:: PROBLEM STATEMENT ::
Each line of the entries below that holds "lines" is needed, copied in full.
====
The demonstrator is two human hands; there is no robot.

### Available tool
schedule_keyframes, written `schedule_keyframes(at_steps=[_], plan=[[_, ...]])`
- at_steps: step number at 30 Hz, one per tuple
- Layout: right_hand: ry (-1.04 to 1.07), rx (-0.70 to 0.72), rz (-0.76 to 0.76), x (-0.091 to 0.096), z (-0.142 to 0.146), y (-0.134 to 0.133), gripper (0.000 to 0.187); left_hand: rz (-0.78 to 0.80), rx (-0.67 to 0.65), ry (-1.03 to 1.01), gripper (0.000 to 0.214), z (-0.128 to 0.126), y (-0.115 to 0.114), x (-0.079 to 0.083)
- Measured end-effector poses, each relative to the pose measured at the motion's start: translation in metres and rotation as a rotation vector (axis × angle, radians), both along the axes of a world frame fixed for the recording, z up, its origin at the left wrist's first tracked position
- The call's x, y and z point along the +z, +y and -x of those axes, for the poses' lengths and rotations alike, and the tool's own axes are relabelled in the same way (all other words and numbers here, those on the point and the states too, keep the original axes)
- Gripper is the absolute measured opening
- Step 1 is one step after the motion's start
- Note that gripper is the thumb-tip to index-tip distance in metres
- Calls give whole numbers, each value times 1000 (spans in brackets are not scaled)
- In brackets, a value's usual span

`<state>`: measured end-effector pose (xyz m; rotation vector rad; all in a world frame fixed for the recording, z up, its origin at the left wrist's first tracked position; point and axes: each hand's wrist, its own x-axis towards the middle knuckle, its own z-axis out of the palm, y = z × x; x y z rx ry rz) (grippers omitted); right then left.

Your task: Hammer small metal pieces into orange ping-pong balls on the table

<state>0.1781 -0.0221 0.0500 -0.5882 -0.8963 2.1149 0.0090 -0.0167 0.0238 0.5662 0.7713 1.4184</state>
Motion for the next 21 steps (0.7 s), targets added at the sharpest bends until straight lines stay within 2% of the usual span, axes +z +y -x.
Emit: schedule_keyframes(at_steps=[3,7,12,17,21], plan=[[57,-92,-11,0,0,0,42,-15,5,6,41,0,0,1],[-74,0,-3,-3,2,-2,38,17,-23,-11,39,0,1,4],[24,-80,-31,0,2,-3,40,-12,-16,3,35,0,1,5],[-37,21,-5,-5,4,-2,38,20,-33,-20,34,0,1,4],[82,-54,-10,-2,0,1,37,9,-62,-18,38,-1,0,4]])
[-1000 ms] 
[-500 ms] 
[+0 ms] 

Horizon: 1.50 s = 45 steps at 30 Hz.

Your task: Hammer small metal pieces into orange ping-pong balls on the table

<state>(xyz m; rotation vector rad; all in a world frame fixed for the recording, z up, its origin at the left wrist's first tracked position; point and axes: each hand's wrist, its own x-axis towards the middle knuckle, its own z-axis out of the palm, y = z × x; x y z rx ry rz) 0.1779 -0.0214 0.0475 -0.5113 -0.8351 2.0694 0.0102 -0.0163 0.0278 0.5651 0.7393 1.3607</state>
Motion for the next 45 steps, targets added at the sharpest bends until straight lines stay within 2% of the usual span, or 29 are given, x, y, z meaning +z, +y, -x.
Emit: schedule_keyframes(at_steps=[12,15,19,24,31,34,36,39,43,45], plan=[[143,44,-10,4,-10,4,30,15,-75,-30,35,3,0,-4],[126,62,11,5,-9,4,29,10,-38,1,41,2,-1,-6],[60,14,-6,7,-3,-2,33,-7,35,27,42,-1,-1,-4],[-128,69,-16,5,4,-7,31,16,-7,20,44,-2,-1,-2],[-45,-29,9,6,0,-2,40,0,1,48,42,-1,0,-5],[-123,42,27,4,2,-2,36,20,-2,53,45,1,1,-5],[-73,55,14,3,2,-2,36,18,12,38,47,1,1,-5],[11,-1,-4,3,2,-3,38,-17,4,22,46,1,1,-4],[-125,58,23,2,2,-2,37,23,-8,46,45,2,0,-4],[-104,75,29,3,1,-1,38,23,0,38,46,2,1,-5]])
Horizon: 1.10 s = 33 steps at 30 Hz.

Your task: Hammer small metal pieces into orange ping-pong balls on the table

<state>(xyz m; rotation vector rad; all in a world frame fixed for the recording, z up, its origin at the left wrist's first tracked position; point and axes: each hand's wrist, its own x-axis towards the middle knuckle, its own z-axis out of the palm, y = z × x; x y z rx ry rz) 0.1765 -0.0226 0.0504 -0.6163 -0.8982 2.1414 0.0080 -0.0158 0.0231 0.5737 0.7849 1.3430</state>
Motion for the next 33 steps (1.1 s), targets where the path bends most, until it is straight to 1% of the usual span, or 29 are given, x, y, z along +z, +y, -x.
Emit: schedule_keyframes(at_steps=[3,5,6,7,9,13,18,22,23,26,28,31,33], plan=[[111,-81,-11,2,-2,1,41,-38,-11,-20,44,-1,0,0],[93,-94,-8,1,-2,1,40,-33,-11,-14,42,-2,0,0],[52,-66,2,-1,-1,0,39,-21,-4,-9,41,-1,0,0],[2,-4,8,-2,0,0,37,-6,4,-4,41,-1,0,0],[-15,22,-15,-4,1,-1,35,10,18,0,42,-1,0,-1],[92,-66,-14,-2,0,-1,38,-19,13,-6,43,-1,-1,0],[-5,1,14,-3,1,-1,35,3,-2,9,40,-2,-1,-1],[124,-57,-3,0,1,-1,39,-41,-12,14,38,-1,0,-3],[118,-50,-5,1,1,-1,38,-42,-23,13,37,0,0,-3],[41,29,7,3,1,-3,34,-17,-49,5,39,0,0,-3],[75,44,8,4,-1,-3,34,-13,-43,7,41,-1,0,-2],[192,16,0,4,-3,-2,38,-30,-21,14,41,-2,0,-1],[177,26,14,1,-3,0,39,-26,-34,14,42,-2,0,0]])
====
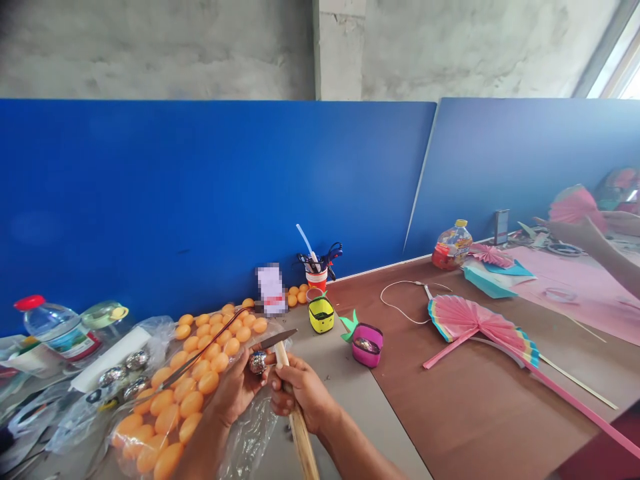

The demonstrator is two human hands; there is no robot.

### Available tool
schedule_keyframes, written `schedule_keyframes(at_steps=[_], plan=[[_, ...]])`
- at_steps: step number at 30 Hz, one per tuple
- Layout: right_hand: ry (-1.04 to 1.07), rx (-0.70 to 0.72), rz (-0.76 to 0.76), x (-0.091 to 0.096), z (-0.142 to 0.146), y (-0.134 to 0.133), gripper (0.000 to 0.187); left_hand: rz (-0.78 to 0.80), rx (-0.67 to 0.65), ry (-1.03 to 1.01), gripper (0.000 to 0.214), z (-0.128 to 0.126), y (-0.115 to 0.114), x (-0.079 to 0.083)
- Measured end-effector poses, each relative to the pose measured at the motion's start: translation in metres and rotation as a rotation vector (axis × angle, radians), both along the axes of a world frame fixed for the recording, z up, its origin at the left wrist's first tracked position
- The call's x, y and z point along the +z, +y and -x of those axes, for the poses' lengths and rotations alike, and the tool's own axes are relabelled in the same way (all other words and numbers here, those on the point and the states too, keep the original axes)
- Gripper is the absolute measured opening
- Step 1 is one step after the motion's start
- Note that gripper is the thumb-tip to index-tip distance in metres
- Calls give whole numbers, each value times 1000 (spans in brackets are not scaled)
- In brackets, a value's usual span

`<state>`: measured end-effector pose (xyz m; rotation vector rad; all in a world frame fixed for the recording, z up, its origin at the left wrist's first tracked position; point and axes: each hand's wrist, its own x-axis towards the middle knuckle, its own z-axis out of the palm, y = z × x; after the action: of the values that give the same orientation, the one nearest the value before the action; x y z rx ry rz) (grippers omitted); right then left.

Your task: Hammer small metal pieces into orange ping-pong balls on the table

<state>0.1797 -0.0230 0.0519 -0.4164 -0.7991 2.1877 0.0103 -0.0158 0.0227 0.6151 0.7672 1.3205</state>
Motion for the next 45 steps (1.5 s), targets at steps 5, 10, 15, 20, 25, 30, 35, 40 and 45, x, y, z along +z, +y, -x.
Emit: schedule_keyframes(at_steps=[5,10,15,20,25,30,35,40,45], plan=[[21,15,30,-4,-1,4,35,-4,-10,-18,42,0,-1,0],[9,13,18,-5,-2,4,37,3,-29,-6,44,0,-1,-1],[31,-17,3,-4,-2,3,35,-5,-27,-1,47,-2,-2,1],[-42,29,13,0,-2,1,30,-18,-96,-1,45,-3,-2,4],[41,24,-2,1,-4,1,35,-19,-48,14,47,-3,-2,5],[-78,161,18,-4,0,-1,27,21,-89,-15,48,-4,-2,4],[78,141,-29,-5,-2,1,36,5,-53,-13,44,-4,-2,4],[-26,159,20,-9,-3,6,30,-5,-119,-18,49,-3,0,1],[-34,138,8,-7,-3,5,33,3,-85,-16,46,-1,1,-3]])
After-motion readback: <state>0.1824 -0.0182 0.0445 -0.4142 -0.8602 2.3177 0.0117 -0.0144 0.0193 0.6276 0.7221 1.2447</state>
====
:: FINAL ANSWER ::
Motion for the next 21 steps (0.7 s), targets added at the sharpest bends until straight lines stay within 2% of the usual span, axes +z +y -x.
Motion for the next 45 steps, targets added at the sharpest bends until straight lines stay within 2% of the usual span, or 29 are given, x, y, z meaning +z, +y, -x.

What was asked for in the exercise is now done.